Chapter six, ‘Announcing the Human: Israel Against and as the Ungodly in Wisdom 13–15 and Romans 1.18–2.11’ (93–121), compares the content of and warrant for the distinctive anthropological analyses in each text. Despite some immediate similarities between Wisdom 13–15 and Romans 1.18–2.11, Linebaugh contends that they serve opposite argumentative purposes. Wisdom 13–15 sets forth an exposition of an idolatry in order to make a distinction between the Egyptians as the unrighteous and Israel as the righteous. Paul, however, provides an exposition of (initially gentile) unrighteousness (Rom 1.19–32) only immediately to turn such polemics against Jews as well (Rom 2.1–11). Thus, instead of Wisdom’s bipartite analysis of theological anthropology, Paul finds an ‘anthropological universalism that reduces the Jew/Gentile distinction to a single denominator: homo peccator’ (115).
Chapter seven, ‘Soteriological Semantics: Righteousness and Grace in Wisdom and Romans’ (123–176), provides a reading of Romans 2–4 and Wisdom in relation to the key theological terminology of righteousness (δικαιοσύνη) and grace (χάρις). Romans 2.6–13 follows the logic of Wisdom in creating symmetrical eschatological destinies for the righteous and unrighteous (Rom 2.13). However, Paul’s anthropology alters the fundamental situation of these dual destinies: because ‘No one is righteous’ (Rom 3.10) there is now nobody in the category of the ‘doers of the law’ (Rom 2.13), and thus all are condemned. ‘This does not disqualify the principle of correspondence,’ Linebaugh suggests, ‘but it does radically and dangerously destabilise it’ (132). Thus in Romans 3.21–26, ‘another kind of righteousness’ (133) is revealed that enacts both ‘the justification of God and the godless’ (135). Wisdom correlates the χάρις of God as proportionate and congruous to its recipients, thus upholding the δικαιοσύνη of God according to its protological conception. In antipathy to Wisdom, Paul’s δικαιοσύνη of God is defined by the Christ-event in which he gives χάρις to those who are unworthy.

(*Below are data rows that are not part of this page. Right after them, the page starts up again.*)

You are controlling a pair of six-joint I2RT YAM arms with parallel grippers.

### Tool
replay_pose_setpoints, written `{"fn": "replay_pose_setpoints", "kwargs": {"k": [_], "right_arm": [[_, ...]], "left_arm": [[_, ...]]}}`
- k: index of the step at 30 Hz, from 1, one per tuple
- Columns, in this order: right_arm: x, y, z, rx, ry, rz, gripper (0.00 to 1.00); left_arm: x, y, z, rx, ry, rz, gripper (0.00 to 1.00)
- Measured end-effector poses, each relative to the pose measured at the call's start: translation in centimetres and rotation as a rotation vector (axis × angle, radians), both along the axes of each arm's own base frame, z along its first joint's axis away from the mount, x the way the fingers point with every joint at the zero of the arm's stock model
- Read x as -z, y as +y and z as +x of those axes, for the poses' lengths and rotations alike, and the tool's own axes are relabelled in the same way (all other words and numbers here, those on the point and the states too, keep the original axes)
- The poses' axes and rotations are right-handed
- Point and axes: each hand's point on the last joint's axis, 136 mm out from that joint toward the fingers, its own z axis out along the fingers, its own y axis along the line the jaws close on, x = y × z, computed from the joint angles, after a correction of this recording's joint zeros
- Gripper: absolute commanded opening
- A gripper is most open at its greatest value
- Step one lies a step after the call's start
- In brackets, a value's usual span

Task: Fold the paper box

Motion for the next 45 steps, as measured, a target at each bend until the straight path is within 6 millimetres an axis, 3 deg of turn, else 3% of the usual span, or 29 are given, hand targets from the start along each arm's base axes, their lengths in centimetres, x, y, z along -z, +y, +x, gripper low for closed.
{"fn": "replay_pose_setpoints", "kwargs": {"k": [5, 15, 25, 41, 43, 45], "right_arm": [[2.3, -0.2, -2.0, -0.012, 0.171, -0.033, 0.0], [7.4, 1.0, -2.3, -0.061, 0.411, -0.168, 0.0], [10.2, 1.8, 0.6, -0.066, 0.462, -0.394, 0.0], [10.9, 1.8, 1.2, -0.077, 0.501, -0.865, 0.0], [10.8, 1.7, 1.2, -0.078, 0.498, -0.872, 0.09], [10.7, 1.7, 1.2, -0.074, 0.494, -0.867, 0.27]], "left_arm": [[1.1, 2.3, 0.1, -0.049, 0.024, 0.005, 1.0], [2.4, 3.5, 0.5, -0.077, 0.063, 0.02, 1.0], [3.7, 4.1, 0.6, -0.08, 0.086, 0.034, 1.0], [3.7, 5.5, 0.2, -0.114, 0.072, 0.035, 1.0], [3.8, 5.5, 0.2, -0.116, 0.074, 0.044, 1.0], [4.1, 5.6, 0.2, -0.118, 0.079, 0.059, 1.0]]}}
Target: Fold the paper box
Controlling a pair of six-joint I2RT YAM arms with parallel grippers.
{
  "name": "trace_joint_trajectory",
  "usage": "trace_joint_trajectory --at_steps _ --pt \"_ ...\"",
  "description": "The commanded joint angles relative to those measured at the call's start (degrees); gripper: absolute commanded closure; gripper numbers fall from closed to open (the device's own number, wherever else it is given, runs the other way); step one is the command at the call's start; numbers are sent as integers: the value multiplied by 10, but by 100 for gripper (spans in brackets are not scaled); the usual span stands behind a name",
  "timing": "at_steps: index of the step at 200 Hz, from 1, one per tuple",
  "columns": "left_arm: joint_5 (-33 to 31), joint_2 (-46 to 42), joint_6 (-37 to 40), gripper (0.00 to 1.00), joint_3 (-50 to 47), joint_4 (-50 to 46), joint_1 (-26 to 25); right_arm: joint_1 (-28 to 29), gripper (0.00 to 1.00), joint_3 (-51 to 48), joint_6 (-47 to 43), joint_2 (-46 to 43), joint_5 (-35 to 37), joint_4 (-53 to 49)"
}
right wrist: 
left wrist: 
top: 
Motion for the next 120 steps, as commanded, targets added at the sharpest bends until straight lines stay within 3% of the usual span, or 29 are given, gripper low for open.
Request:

Chapter eight, ‘With the Grain of the Universe: History and Hermeneutics in Wisdom 10–19 and Romans 9–11’ (178–226), seeks to show how Paul’s location of the righteousness of God in the Christ-event affects the way he reads Israel’s scriptures. This is to be set in contrast to the hermeneutic of Wisdom, namely the protological definition of retributive justice. Wisdom retrojects its reading of the Exodus onto the patriarchs of Genesis, and, in the midst of Genesis’ varied silence regarding the election of the patriarchs, holds that divine election is fitting to those who are already righteous. By contrast, Paul exploits the silences to argue that no human criteria of value conditioned God’s election of some patriarchs over the others. Paul ultimately describes the fact of divine election and refuses to provide explanation (Rom 9.15) (177–194). Linebaugh argues that Paul has thus read Israel’s history through God’s action in Christ, in which righteousness plays no role in God’s justifying act. Linebaugh then suggests that in Romans 9.30–10.21, the nature of Israel’s election is revealed in their acceptance or rejection of the proclamation of Christ (194–207). Moving on to Romans 11, Linebaugh pushes back against any non-christological soteriology present in Romans 11. Paul’s hope for Israel is definitively ‘Christ-shaped’ (207), and Linebaugh seeks to explain the chapter in such terms (207–226). Paul envisages Israel’s rejection and future salvation in a way that parallels theologically and verbally the death and resurrection of Jesus Christ (218). Reflecting on the differences between the two authors once again, Linebaugh emphasizes that Wisdom reads Israel’s past narratives in Genesis-Exodus as affirmations of symmetrical justice, having a hermeneutic conditioned by a conception of cosmological structure of judicial symmetry. Paul, reading scripture in the aftermath of the Christ-event, sees God’s workings in the past present and future as echoes of the disjunctive, incongruous, and sub contrario divine workings.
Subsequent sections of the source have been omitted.